Go through the listing beneath this task and return every line that carries the string "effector".

▬▬▬

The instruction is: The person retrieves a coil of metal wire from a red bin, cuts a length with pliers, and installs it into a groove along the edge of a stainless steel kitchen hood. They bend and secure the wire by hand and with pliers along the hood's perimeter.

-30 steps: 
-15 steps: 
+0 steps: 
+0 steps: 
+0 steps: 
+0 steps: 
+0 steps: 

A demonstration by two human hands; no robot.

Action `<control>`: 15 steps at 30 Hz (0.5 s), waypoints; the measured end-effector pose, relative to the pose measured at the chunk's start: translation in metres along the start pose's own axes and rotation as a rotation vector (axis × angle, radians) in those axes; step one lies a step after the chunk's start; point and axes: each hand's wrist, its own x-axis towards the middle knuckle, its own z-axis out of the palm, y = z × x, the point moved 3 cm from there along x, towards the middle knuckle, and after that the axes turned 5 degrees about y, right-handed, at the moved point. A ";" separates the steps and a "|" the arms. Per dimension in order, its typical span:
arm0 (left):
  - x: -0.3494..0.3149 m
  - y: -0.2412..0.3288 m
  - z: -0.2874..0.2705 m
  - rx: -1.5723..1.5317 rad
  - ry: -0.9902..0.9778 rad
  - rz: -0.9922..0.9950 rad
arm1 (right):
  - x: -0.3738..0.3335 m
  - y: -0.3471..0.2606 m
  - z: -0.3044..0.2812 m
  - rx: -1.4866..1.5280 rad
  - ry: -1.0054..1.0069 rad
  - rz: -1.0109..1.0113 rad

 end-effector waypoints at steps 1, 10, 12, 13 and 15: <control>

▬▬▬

• EXERCISE RESULT:
Action `<control>`: 15 steps at 30 Hz (0.5 s), waypoints; the measured end-effector pose, relative to the pose measured at the chunk's start: translation in metres along the start pose's own axes and rotation as a rotation vector (axis × angle, radians) in those axes; step one lies a step after the chunk's start; point and axes: each hand's wrist, its own x-axis towards the middle knuckle, its own z-axis out of the palm, y = z × x, the point moved 3 cm from there along x, towards the middle knuckle, and after that the axes turned 5 degrees about y, right-handed, at the moved point. A ";" separates the steps and a "|" the arms. Per dimension in order, its typical span:
 end-effector waypoints at steps 1, 10, 12, 13 and 15: <control>

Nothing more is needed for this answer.